MikeAxtell
commented
3 months ago Low alignment rate coupled with your stated trimmed RNA size distribution and the very low number of microRNA annotations leads me to wonder if your read trimming was done correctly. Have you tried just letting ShortStack autotrim your reads? It automatically infers the adapter sequences.
Only use R1 for sRNA-seq, never R2.
I am trying to use shortstack for de novo miRNA discovery, and have little experience with small RNA. When I run the software, only ~33% of my reads map:
Uniquely mapped (U) reads: 7153136/76751715 (9.3%)
Multi-mapped reads placed (P) with guidance: 14066544/76751715 (18.3%)
Multi-mapped reads randomly (R) placed: 3615495/76751715 (4.7%)
Very highly (H) multi-mapped reads (>=50 hits): 598454/76751715 (0.8%)
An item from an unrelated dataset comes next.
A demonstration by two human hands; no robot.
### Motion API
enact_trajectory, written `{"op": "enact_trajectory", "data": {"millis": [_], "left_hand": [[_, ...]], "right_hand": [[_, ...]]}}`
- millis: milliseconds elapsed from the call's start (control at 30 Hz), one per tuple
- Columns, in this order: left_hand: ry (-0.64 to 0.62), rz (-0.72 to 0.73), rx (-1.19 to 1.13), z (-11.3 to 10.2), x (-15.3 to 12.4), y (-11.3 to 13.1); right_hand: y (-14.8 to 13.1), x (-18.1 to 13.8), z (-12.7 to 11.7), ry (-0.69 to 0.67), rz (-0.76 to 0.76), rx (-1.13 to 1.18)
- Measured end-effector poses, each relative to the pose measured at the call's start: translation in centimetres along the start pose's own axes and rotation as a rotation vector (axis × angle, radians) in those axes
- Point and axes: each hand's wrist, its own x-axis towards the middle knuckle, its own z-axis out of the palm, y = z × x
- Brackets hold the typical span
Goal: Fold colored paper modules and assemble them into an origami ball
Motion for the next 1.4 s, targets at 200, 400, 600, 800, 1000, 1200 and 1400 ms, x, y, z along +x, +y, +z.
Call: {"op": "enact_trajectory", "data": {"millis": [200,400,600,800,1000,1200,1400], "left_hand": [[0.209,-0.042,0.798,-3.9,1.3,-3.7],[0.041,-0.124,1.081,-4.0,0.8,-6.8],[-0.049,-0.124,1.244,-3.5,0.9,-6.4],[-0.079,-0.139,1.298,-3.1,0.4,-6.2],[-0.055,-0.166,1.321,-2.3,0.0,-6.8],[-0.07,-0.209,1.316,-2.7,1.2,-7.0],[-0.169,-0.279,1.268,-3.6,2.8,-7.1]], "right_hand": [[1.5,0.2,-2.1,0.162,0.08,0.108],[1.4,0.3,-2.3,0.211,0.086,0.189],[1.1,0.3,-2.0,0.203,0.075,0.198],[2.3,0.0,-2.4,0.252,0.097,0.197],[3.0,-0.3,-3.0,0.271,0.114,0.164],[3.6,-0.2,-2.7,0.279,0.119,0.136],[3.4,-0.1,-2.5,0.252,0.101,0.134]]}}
Not mapped (N) reads (no hits): 51318086/76751715 (66.9%)
I also only get 1 miRNA predicted in the final output
I pre-processed my reads with trimmomatic, removing adaptors and keeping reads >= 15 nt: java -jar ~/opt/Trimmomatic-0.39/trimmomatic-0.39.jar PE -threads 12 -phred33 ${i}_combined_R1.fastq.gz ${i}_combined_R2.fastq.gz ${i}_1_P.q25.fq ${i}_1_UP.q25.fq ${i}_2_P.q25.fq ${i}_2_UP.q25.fq ILLUMINACLIP:small_rna_adaptors.fa:2:15:8:2:True LEADING:3 TRAILING:3 SLIDINGWINDOW:4:25 MINLEN:15
This is paired-end data, but I then only used R1 and unpaired R1/R2 reads from trimming. I also removed reads > 60 bp. FastQC length distribution shows a large peak at 17bp, and a smaller bump at 24bp.
Do you know of anything that would lead to a low mapping rate, or is my data just bad?